Work instruction — Up to and including the line that contains "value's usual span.", repeat each line of the data exactly, starting from the first.

_ _ _ _

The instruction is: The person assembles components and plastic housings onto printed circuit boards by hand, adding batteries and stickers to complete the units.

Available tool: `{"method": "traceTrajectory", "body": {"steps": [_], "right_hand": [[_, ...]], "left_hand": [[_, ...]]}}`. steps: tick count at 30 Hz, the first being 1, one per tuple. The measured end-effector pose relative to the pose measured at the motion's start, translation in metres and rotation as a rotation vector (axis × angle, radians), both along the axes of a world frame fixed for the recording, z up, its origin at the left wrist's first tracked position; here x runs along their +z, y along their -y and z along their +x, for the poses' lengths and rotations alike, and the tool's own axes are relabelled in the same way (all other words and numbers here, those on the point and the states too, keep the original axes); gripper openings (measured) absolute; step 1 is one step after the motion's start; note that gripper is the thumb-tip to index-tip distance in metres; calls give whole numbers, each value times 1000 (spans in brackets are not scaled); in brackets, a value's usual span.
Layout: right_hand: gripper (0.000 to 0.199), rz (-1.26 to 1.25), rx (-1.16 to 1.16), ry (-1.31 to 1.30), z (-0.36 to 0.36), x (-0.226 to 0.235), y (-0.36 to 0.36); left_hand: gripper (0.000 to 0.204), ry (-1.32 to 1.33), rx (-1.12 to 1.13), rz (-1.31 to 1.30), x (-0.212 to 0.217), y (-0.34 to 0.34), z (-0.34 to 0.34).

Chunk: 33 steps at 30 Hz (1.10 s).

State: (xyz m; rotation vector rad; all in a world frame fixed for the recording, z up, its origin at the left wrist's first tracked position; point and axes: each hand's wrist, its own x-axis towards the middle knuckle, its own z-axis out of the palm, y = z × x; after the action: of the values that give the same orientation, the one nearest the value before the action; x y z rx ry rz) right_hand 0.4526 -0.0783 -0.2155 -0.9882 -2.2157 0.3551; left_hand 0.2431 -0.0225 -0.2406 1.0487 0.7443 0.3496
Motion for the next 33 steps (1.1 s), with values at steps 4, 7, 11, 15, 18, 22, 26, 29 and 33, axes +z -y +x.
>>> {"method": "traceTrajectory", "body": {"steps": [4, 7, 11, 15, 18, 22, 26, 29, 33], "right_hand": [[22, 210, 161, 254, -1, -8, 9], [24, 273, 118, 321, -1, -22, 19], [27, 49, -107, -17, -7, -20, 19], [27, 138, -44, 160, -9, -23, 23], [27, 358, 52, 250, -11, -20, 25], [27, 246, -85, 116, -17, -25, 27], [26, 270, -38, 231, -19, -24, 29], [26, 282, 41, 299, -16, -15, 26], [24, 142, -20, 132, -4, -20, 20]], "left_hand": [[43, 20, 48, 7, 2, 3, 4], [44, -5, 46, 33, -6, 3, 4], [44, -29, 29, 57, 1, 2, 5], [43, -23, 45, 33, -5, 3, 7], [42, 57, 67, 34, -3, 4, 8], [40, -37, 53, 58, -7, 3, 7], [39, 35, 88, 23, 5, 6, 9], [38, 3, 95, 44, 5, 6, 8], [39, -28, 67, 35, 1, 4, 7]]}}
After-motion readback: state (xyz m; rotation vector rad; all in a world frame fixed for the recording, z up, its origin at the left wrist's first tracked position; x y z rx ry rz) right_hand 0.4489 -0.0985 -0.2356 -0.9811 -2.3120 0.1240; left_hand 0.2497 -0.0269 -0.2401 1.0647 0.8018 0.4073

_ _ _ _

Result of this exercise —
The instruction is: The person assembles components and plastic housings onto printed circuit boards by hand, adding batteries and stickers to complete the units.

Available tool: `{"method": "traceTrajectory", "body": {"steps": [_], "right_hand": [[_, ...]], "left_hand": [[_, ...]]}}`. steps: tick count at 30 Hz, the first being 1, one per tuple. The measured end-effector pose relative to the pose measured at the motion's start, translation in metres and rotation as a rotation vector (axis × angle, radians), both along the axes of a world frame fixed for the recording, z up, its origin at the left wrist's first tracked position; here x runs along their +z, y along their -y and z along their +x, for the poses' lengths and rotations alike, and the tool's own axes are relabelled in the same way (all other words and numbers here, those on the point and the states too, keep the original axes); gripper openings (measured) absolute; step 1 is one step after the motion's start; note that gripper is the thumb-tip to index-tip distance in metres; calls give whole numbers, each value times 1000 (spans in brackets are not scaled); in brackets, a value's usual span.

Nothing further is required for this exercise.